__EXERCISE BRIEF__
Both the line containing "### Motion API" and the line containing "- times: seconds" belong to the span. Output exactly that span from the listing below, and nothing outside it.

__DATA EXCERPTS__
====
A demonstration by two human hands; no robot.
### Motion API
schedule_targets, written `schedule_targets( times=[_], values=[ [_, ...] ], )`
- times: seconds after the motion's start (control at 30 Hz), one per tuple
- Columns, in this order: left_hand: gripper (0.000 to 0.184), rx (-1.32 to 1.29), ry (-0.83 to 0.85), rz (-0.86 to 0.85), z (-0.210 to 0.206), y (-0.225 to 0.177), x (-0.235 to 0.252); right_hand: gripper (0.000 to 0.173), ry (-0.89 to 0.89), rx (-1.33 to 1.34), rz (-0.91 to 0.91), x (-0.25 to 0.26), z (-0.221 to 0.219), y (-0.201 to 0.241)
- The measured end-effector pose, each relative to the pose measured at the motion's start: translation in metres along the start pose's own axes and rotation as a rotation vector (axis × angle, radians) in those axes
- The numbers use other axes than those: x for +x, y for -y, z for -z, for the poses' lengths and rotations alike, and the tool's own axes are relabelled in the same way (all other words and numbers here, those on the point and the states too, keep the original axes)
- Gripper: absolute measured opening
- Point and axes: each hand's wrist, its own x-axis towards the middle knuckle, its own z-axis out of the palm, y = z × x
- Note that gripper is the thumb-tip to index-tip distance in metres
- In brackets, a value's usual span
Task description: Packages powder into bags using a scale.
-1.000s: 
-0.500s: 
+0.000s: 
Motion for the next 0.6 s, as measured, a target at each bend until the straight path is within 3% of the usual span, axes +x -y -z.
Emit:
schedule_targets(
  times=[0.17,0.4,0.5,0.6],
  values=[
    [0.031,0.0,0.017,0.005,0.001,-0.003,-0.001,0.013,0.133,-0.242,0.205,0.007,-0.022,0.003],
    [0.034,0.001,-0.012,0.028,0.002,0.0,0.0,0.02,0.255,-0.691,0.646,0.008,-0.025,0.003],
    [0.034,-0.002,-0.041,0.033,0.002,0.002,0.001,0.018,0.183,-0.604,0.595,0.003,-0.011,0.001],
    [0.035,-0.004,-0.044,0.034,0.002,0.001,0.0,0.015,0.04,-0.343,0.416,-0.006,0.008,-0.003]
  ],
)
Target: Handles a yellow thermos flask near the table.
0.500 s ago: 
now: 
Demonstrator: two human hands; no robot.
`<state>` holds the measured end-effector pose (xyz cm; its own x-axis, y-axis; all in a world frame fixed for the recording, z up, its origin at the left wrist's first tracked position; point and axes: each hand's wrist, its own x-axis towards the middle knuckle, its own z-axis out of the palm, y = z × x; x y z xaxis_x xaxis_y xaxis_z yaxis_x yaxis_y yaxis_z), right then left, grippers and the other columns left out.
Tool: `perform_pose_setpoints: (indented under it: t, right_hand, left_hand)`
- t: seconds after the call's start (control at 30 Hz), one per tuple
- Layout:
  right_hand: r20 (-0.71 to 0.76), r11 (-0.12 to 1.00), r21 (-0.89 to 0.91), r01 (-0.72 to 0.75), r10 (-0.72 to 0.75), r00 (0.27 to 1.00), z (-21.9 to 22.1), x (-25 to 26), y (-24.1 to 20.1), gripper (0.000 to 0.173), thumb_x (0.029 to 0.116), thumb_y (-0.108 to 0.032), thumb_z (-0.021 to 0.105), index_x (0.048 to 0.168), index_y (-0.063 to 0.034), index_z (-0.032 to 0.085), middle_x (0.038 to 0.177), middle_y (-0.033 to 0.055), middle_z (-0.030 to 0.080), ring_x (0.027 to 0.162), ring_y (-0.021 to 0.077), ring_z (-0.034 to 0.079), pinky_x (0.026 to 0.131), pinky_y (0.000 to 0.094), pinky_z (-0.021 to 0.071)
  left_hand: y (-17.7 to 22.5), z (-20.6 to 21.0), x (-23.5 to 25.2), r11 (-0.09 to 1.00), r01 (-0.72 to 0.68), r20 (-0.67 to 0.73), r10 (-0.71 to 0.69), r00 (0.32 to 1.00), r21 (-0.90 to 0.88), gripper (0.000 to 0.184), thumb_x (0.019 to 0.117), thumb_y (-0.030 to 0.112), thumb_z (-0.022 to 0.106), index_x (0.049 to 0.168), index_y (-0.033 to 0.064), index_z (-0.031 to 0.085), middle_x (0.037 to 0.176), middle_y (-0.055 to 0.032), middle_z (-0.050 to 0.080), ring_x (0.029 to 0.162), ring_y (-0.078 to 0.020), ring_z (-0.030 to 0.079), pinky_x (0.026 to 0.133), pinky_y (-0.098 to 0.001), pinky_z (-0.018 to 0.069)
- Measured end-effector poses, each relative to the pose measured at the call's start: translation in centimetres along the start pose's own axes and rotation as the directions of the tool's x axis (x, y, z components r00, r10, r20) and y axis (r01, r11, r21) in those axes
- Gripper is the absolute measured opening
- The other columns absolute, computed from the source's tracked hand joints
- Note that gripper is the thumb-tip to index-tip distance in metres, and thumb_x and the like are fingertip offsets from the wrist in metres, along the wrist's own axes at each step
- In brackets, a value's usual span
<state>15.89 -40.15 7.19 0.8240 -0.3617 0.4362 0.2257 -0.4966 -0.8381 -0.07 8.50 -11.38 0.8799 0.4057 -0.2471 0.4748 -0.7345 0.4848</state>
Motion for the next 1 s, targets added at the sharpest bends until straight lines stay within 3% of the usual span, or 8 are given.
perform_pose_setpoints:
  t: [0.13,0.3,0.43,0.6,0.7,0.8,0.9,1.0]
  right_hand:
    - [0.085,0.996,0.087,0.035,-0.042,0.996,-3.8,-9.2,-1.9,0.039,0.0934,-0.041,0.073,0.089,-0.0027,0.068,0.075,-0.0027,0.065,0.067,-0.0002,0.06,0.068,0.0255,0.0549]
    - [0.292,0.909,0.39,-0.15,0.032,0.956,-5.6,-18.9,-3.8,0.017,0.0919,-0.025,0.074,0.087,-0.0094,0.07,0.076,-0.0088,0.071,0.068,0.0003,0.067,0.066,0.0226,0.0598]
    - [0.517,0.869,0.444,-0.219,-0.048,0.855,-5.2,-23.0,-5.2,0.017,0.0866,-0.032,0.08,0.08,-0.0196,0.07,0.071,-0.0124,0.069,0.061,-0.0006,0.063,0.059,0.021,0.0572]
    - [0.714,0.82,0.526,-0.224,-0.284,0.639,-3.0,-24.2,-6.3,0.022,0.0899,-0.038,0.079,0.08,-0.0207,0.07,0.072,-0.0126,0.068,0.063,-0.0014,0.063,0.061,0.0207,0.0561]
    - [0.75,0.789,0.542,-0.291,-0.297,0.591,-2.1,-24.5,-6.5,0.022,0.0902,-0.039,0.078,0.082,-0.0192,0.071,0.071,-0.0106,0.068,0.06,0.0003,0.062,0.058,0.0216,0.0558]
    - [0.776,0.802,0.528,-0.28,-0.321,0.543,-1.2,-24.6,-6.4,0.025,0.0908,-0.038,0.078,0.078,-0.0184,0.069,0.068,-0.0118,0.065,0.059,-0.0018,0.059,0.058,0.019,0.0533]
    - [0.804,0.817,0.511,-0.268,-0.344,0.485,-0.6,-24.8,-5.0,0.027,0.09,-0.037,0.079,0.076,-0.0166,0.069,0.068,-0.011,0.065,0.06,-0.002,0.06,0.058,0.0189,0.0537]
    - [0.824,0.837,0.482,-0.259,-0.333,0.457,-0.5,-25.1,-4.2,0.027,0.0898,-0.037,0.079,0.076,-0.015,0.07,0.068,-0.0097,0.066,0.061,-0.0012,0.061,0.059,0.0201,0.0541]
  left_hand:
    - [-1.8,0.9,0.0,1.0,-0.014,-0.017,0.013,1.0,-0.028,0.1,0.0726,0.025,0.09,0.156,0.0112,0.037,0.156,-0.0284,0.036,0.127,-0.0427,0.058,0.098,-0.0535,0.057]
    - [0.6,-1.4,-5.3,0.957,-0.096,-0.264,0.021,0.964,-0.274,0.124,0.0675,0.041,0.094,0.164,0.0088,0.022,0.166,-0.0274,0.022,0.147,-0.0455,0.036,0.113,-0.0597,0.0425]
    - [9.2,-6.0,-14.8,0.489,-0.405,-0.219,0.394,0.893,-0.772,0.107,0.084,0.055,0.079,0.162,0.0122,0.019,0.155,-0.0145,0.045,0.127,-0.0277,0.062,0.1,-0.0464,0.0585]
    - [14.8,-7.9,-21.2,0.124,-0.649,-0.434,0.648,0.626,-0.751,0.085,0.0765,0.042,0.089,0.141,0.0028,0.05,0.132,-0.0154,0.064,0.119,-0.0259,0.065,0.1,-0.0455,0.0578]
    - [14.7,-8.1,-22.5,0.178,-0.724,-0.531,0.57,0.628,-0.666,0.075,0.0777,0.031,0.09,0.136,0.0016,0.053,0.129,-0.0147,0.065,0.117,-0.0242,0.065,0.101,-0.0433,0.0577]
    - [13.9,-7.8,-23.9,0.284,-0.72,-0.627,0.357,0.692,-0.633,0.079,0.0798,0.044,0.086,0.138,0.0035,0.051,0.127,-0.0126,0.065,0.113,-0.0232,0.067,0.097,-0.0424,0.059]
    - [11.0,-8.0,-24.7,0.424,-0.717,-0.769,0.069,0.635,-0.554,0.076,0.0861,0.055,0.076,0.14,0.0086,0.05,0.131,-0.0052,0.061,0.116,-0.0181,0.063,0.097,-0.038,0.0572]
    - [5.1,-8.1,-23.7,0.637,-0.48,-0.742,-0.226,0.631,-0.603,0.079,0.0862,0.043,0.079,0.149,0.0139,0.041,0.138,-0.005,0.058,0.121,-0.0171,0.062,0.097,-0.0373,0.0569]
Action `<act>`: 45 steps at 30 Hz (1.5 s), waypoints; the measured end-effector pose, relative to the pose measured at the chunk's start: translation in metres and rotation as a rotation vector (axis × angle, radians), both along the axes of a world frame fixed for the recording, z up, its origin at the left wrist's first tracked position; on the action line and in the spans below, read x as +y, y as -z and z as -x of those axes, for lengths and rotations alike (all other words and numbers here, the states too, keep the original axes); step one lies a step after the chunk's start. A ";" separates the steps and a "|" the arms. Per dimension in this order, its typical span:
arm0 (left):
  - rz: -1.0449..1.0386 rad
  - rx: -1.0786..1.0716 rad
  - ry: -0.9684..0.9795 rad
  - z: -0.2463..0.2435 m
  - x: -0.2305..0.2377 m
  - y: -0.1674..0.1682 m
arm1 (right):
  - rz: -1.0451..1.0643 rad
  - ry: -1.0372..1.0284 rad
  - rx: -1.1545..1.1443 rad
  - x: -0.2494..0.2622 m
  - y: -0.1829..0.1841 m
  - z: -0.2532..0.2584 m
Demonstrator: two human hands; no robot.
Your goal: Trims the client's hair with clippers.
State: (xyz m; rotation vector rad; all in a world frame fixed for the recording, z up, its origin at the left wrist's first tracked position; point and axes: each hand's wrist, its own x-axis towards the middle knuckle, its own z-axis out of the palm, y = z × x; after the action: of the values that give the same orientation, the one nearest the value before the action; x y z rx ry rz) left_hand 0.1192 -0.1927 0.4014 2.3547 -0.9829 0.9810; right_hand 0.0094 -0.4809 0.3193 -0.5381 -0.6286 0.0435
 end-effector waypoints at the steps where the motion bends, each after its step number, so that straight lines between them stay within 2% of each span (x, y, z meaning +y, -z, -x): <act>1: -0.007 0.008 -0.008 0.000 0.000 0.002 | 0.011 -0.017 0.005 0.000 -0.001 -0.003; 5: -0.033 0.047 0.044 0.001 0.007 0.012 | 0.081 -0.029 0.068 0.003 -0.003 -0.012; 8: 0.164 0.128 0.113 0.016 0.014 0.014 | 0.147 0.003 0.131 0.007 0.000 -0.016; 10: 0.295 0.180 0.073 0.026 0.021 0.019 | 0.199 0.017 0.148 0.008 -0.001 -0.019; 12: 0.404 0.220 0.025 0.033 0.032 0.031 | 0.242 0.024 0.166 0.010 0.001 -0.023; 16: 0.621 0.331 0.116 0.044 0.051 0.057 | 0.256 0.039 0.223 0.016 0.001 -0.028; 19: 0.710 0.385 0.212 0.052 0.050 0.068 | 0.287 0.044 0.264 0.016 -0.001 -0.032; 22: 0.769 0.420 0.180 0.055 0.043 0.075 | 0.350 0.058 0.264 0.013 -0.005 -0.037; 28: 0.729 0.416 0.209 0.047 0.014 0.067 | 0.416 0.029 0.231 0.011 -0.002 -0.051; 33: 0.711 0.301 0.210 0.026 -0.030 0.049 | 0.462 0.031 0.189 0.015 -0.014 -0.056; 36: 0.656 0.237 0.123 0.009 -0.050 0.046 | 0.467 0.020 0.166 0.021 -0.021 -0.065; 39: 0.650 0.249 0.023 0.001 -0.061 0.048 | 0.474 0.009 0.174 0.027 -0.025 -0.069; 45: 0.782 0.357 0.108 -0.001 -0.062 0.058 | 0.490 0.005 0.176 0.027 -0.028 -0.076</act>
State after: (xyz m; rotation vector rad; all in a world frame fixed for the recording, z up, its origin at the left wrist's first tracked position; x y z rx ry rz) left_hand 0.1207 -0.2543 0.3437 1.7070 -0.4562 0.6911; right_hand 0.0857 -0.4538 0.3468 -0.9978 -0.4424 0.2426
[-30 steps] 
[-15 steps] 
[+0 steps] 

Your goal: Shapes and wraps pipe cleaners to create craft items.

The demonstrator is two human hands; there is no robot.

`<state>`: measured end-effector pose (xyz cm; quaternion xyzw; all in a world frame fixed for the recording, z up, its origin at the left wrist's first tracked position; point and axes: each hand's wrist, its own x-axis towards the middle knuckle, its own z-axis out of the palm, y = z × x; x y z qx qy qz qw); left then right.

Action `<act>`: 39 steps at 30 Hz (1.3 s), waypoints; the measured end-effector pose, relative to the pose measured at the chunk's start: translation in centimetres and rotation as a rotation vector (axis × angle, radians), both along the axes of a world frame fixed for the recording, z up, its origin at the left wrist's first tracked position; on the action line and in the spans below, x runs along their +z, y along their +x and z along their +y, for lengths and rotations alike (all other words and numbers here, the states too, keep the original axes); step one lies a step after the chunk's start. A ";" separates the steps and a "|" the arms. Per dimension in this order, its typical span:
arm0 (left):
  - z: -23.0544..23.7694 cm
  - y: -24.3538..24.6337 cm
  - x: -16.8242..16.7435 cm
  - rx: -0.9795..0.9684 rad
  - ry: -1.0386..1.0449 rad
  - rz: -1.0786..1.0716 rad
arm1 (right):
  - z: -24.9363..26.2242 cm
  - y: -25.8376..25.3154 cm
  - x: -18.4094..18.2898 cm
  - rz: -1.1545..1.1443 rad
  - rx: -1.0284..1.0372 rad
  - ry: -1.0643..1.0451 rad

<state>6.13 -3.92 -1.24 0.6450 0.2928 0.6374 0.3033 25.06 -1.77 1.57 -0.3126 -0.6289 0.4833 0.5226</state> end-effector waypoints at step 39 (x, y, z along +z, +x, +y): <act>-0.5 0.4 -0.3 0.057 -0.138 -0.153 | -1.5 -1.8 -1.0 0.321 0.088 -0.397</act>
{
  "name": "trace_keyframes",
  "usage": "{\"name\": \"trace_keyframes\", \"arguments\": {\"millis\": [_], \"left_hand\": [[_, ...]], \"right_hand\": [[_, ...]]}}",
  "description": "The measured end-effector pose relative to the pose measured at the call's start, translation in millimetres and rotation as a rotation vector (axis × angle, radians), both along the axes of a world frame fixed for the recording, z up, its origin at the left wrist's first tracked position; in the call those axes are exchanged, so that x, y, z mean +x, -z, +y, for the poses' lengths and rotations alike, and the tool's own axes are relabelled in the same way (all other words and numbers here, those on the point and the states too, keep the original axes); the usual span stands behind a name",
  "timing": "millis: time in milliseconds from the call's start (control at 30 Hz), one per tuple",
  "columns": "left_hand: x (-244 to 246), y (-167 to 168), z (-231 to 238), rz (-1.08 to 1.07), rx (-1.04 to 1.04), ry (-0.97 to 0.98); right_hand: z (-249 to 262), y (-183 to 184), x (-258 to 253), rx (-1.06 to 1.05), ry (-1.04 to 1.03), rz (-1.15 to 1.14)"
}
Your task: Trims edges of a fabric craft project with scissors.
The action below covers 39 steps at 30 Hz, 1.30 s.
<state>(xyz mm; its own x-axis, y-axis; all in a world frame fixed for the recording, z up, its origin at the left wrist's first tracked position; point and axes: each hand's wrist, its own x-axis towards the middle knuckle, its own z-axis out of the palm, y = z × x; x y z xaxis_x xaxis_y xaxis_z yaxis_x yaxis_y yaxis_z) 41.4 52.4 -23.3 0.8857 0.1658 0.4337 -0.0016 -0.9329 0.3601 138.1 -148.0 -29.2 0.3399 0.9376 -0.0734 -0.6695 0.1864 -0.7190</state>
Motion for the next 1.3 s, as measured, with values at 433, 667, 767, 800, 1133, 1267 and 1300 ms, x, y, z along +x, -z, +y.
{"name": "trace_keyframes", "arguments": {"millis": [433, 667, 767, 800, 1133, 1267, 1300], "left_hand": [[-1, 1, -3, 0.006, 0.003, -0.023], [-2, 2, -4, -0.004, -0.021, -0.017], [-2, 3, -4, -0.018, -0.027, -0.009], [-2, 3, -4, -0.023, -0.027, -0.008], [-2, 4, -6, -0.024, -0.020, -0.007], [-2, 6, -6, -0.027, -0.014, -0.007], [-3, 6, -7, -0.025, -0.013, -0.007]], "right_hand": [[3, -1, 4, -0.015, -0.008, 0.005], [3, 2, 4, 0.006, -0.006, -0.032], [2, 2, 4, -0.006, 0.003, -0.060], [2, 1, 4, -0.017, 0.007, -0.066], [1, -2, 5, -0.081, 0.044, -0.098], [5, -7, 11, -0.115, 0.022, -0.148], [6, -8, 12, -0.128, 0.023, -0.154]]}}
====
__RESPONSE BOX__
### Motion API
schedule_targets, written `schedule_targets( times=[_], values=[ [_, ...] ], )`
- times: seconds after the motion's start (control at 30 Hz), one per tuple

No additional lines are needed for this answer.